EXERCISE OBJECTIVE:
The listing below is to be duplicated exactly, with every picture omitted.
------------------------------------------------------------
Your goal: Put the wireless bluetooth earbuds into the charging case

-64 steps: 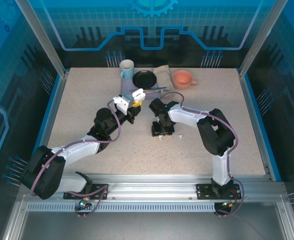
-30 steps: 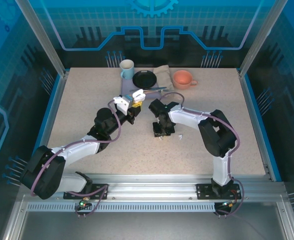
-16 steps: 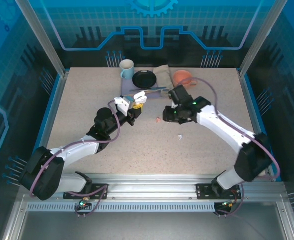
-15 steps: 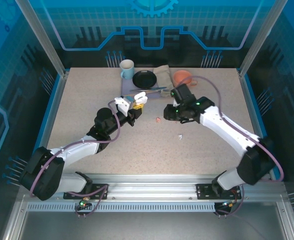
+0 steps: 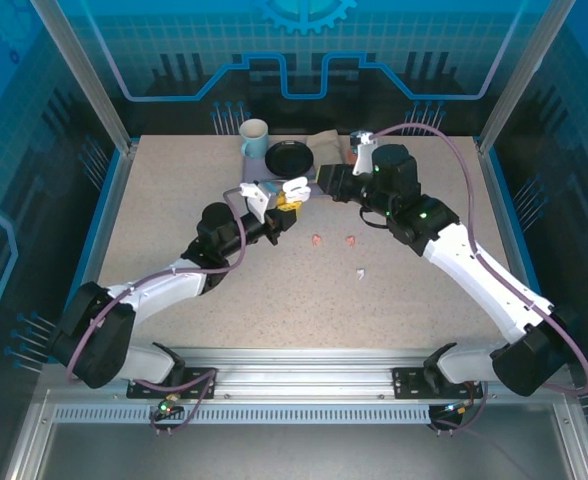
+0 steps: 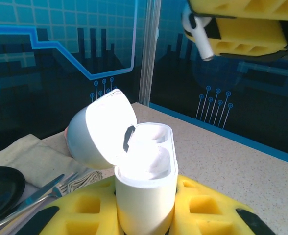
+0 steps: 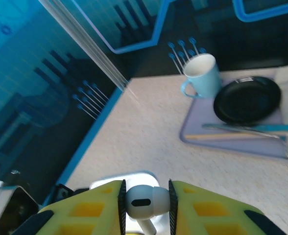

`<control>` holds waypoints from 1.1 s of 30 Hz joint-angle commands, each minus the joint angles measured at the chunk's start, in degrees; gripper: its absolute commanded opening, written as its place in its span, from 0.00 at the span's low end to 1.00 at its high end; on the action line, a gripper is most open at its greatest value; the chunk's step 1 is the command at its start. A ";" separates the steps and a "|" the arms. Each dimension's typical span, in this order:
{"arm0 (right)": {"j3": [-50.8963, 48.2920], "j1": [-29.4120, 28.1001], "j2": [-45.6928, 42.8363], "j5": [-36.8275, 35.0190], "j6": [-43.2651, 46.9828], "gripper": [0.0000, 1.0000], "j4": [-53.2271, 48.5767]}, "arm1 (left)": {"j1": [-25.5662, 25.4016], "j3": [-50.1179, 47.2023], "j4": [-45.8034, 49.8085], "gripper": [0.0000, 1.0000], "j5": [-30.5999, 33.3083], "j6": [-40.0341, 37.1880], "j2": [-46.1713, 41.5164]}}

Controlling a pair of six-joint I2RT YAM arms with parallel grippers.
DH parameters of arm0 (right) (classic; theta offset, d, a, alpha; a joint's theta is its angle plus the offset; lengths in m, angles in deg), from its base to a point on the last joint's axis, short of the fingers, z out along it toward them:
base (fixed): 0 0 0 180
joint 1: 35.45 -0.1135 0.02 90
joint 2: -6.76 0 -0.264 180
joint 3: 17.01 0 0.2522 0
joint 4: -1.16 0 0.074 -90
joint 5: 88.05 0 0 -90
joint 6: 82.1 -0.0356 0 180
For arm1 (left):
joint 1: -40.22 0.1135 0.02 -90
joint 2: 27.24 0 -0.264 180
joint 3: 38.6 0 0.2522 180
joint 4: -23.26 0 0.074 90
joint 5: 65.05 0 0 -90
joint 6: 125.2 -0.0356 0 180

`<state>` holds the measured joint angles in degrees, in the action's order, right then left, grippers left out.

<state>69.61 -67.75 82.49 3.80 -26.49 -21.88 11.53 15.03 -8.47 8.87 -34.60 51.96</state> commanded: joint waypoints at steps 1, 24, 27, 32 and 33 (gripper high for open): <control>-4.62 -0.73 -0.45 2.34 -1.74 0.29 16.62 | -0.58 2.78 -1.64 0.00 -1.02 1.97 0.59; -12.38 -6.90 3.10 -0.22 -7.43 0.27 33.80 | -0.82 5.47 -0.91 0.00 -0.26 2.32 0.85; -13.61 -6.97 2.52 -0.68 -7.70 0.26 33.88 | -0.76 5.49 -0.63 0.00 -0.13 2.12 0.84; -14.83 -6.99 1.76 -1.14 -7.80 0.26 33.41 | -0.82 5.48 -0.61 0.00 0.07 2.12 0.89; -14.94 -6.94 1.56 -1.18 -7.67 0.26 33.20 | -0.77 5.41 -0.54 0.00 0.10 2.11 0.96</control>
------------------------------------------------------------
EXPECTED OUTPUT:
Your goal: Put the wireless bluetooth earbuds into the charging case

-64 steps: 
-30 steps: 
-16 steps: 
-15 steps: 
+0 steps: 
+0 steps: 
+0 steps: 

`<control>` holds waypoints from 1.1 s of 30 Hz joint-angle commands, each minus the joint angles measured at the chunk's start, in degrees; gripper: its absolute commanded opening, written as its place in its span, from 0.00 at the span's low end to 1.00 at its high end; on the action line, a gripper is most open at its greatest value; the chunk's step 1 is the command at its start. A ";" separates the steps and a "|" the arms. Each dimension's typical span, in this order:
{"arm0 (right)": {"j3": [-50.8963, 48.2920], "j1": [-29.4120, 28.1001], "j2": [-45.6928, 42.8363], "j5": [-36.8275, 35.0190], "j6": [-43.2651, 46.9828], "gripper": [0.0000, 1.0000], "j4": [-53.2271, 48.5767]}, "arm1 (left)": {"j1": [-25.5662, 25.4016], "j3": [-50.1179, 47.2023], "j4": [-45.8034, 49.8085], "gripper": [0.0000, 1.0000], "j5": [-30.5999, 33.3083], "j6": [-40.0341, 37.1880], "j2": [-46.1713, 41.5164]}}

Controlling a pair of six-joint I2RT YAM arms with parallel grippers.
DH parameters of arm0 (right) (classic; theta offset, d, a, alpha; a joint's theta is its angle plus the offset; lengths in m, angles in deg), from its base to a point on the last joint's axis, short of the fingers, z out along it toward them:
base (fixed): 0 0 0 180
joint 1: 35.45 -0.1135 0.02 90
joint 2: -6.76 0 -0.264 180
joint 3: 17.01 0 0.2522 0
joint 4: -1.16 0 0.074 -90
joint 5: 88.05 0 0 -90
joint 6: 82.1 -0.0356 0 180
For arm1 (left):
joint 1: -40.22 0.1135 0.02 -90
joint 2: 27.24 0 -0.264 180
joint 3: 38.6 0 0.2522 180
joint 4: -23.26 0 0.074 90
joint 5: 65.05 0 0 -90
joint 6: 125.2 -0.0356 0 180

`<state>` holds the measured joint angles in degrees, in the action's order, right then left, grippers left out.

<state>69.61 -67.75 82.49 3.80 -26.49 -21.88 11.53 15.03 -8.47 8.87 -34.60 51.96</state> commanded: joint waypoints at steps 1, 24, 27, 32 and 33 (gripper high for open): <control>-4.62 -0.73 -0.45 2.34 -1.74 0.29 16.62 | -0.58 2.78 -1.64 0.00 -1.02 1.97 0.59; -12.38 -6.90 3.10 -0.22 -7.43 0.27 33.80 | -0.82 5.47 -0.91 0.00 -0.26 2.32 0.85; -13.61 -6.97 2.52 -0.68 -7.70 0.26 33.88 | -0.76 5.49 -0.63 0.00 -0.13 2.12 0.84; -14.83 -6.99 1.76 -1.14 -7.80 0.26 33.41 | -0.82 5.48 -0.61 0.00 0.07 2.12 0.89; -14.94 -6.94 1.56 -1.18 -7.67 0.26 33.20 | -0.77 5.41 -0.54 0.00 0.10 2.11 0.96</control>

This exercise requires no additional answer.